● Exercise requirements: Output the records again verbatim.

──────

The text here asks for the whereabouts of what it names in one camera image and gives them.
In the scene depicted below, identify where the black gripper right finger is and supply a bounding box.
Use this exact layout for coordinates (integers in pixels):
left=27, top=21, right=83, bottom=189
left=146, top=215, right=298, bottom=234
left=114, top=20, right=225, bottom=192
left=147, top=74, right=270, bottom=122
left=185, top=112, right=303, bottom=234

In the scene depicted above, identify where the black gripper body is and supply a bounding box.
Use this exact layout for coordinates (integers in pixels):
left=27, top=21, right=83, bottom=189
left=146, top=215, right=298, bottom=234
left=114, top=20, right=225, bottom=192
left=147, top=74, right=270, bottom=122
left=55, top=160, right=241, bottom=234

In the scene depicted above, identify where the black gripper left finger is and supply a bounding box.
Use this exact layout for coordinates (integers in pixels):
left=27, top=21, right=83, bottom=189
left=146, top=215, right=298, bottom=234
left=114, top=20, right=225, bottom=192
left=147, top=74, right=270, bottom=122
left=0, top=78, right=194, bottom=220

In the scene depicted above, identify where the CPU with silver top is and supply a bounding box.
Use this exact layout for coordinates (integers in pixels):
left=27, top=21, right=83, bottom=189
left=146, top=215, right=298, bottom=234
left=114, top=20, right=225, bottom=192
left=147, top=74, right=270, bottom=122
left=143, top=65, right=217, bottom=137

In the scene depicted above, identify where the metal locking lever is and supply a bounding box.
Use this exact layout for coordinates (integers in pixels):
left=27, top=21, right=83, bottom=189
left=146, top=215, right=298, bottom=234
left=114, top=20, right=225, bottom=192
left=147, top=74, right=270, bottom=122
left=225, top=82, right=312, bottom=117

──────

● Your response:
The text here asks for the whereabouts of what it names in one camera image and gives them.
In the scene depicted below, identify where the black gripper right finger is and supply a bounding box.
Use this exact layout for coordinates (integers in pixels):
left=27, top=21, right=83, bottom=189
left=146, top=215, right=298, bottom=234
left=114, top=20, right=225, bottom=192
left=147, top=74, right=270, bottom=122
left=185, top=112, right=303, bottom=234

In the scene depicted above, identify where the black gripper body is and supply a bounding box.
Use this exact layout for coordinates (integers in pixels):
left=27, top=21, right=83, bottom=189
left=146, top=215, right=298, bottom=234
left=114, top=20, right=225, bottom=192
left=147, top=74, right=270, bottom=122
left=55, top=160, right=241, bottom=234

In the scene depicted above, identify where the black gripper left finger is and supply a bounding box.
Use this exact layout for coordinates (integers in pixels):
left=27, top=21, right=83, bottom=189
left=146, top=215, right=298, bottom=234
left=114, top=20, right=225, bottom=192
left=147, top=74, right=270, bottom=122
left=0, top=78, right=194, bottom=220

In the scene depicted above, identify where the CPU with silver top is and supply a bounding box.
Use this exact layout for coordinates (integers in pixels):
left=27, top=21, right=83, bottom=189
left=146, top=215, right=298, bottom=234
left=114, top=20, right=225, bottom=192
left=147, top=74, right=270, bottom=122
left=143, top=65, right=217, bottom=137

In the scene depicted above, identify where the metal locking lever is and supply a bounding box.
Use this exact layout for coordinates (integers in pixels):
left=27, top=21, right=83, bottom=189
left=146, top=215, right=298, bottom=234
left=114, top=20, right=225, bottom=192
left=147, top=74, right=270, bottom=122
left=225, top=82, right=312, bottom=117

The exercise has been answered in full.